Webers Euryanthe, dürfte heutzutage den meisten Opernfreunden ebenfalls unbekannt sein, und so muß den Planern dieses Abends eigentlich auch ein großes Bravo gelten: für die Hereinnahme der Romanze des Adolar „Unter blühenden Mandelbäumen“; natürlich gefolgt wieder von dem populären allseits geliebten „Nein, länger trag ich nicht die Qualen...“ aus Webers Freischütz, welches der Wundertenor nicht reißerisch, sondern im ehrlichen und überzeugenden Stil des alten deutschen Spieltenors ergreifend interpretierte. Intelligente Sangeskunst auf höchstem Niveau.

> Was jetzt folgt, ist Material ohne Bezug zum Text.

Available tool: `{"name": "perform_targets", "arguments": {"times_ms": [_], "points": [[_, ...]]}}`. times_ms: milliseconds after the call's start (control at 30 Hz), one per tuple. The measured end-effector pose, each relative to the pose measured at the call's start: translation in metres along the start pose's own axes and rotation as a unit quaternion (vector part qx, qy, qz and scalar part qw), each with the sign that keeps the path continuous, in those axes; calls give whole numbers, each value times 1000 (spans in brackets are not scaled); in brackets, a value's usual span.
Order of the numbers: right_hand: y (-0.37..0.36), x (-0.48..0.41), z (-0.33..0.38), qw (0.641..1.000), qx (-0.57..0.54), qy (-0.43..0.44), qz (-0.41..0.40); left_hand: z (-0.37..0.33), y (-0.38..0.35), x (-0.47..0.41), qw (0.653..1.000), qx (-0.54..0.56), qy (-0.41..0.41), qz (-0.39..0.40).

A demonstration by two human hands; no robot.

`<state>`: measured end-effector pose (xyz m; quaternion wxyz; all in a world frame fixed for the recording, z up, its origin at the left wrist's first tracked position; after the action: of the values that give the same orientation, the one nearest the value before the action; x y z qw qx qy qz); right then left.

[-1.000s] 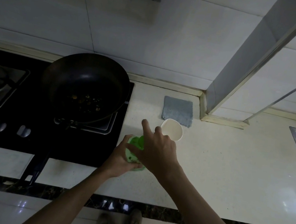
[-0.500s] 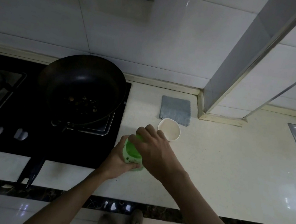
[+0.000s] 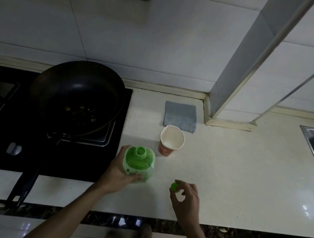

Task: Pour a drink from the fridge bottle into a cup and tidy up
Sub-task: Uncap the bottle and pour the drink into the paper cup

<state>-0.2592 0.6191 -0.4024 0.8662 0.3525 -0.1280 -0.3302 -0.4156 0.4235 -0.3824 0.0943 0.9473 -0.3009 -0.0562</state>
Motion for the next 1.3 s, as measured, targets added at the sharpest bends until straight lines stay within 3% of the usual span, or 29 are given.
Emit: {"name": "perform_targets", "arguments": {"times_ms": [167,533,700,1000,1300], "points": [[-19,-4,-22,996,21,-69,47,0,-1,1,1000,-13,0,-6],[-27,-11,-35,993,79,-60,61,3,-1,1,1000,-28,-6,-10],[-24,-8,-31,994,91,-14,58,1,-2,3,1000,-21,-8,-11],[-9,-9,89,987,-55,100,112,8,-2,4,1000,14,1,14],[-28,-10,119,978,-50,68,189,31,-5,9,996,29,58,53]]}}
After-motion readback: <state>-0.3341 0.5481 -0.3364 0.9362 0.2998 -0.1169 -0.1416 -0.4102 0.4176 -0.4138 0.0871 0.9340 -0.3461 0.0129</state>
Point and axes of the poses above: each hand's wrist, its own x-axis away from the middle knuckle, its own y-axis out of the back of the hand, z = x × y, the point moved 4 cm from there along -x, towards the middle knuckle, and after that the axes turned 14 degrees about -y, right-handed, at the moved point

Schmitts Textverständlichkeit und seine Diktion sind dabei vom Feinsten und man muß seine exzellenten Gesangslehrer hier lobend miterwähnen.
 
Der zweite Teil des Abends brachte nach der schon erwähnten Hebriden-Ouvertüre eine weitere Rarität ersten Ranges - oder kennen Sie, verehrte Opernfreunde, die letztes Jahr z.B. in Halle und Halberstadt (hoch leben die kleinen deutschen Häuser!) endlich ausgegrabene Oper Der Vampyr von Heinrich Marschner? Dann hören sie mal hinein, wie wunderbar die Arie des Edgar „wie ein schöner Frühlingsmorgen“ ist. Schmitt beherrschte sie so gut und sicher wie das finale Gebet des Cola Rienzi „Allmächtger Vater, blick herab...“, eine frühwagnerische Reminiszenz an die spätere Abendstern-Arie (Tannhäuser).
Besser, überzeugender und vielfältiger kann ein Sänger seine Qualitäten kaum präsentieren. Und als finale Zugabe dann noch einmal Flotow (vorher hörten wir schon „Wie freundlich strahlt der Tag“ aus der Oper Alessandro Stradella) - diesmal mit dem Publikums-Lieblingshit aus Martha „Ach so fromm, ach so traut...“. Nun Hand aufs Herz, liebe Opernfreunde, kann man schöner nach Hause geschickt werden, als mit diesem bezaubernden Ohrwurm? Ich glaube nicht.
 
Ein wunderbares Konzert, ein tolles, vielschichtiges Programm mit Bekanntem und Raritäten und mit superben Künstlern. Bitte prägen Sie sich den Namen Maximilian Schmitt ein! Besser und in überwältigenderer Qualität konnte das Konzertjahr 2015 in der Philharmonie Essen kaum beginnen. Bravi für alle Beteiligten und diese intelligente, ausgewogene, gelungene Programmgestaltung. Der Opernfreund-Kritiker schwebte wie das Publikum auf Wolke Sieben.